| Work to be completed |
Locate the lines of the listing below that hold "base", then copy each of them.

| Information provided |
+++

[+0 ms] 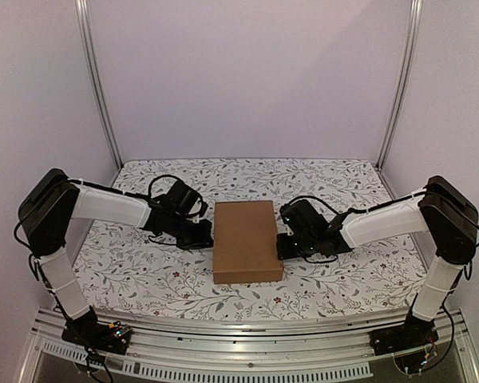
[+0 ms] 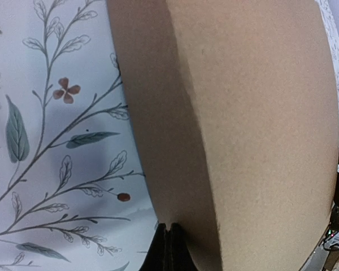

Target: Fold the paper box

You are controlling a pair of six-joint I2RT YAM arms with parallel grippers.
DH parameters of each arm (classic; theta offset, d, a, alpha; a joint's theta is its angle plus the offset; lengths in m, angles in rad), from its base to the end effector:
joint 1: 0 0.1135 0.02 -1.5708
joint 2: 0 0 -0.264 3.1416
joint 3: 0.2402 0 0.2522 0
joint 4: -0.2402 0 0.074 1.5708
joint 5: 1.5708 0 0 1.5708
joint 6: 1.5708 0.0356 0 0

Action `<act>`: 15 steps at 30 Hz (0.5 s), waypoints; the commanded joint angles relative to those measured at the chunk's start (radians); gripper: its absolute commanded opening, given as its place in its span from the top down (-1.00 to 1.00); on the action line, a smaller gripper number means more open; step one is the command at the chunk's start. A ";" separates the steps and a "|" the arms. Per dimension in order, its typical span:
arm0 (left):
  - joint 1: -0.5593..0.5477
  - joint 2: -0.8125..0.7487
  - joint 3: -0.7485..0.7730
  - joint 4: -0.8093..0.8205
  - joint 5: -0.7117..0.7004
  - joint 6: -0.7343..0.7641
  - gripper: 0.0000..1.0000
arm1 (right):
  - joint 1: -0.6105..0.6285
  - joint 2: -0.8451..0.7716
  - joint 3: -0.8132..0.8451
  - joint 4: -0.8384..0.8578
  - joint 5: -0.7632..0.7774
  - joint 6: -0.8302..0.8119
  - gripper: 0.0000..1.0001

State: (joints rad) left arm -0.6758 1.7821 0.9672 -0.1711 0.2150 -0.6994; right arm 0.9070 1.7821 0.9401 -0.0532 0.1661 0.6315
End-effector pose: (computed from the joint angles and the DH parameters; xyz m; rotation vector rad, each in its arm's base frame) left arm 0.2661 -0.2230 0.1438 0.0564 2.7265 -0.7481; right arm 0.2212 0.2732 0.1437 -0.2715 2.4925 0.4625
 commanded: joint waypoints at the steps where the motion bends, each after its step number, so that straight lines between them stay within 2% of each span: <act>1: -0.003 0.027 0.080 0.023 0.039 0.024 1.00 | -0.019 0.019 0.053 0.065 -0.043 -0.036 1.00; 4: 0.010 0.023 0.104 -0.029 -0.018 0.048 1.00 | -0.035 0.015 0.048 0.055 -0.025 -0.058 1.00; 7: 0.025 0.001 0.123 -0.088 -0.072 0.072 1.00 | -0.048 -0.008 0.033 -0.003 0.005 -0.086 0.87; 9: 0.033 -0.025 0.132 -0.119 -0.100 0.083 0.90 | -0.059 -0.030 0.021 -0.026 0.033 -0.109 0.80; 13: 0.038 -0.074 0.139 -0.159 -0.140 0.095 0.79 | -0.070 -0.103 0.014 -0.093 0.095 -0.163 0.54; 15: 0.038 -0.103 0.146 -0.189 -0.168 0.101 0.65 | -0.070 -0.142 0.013 -0.136 0.140 -0.191 0.36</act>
State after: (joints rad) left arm -0.6537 1.7523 1.0821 -0.2840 0.1131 -0.6262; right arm 0.8494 1.7359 0.9554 -0.1085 0.2108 0.5110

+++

| Problem solution |
DH parameters of each arm (classic; theta offset, d, a, alpha; a joint's theta is its angle plus the offset; lengths in m, angles in rad), from its base to the end effector:
End-effector pose: (computed from the joint angles and the DH parameters; xyz m; rotation vector rad, each in its arm's base frame) left arm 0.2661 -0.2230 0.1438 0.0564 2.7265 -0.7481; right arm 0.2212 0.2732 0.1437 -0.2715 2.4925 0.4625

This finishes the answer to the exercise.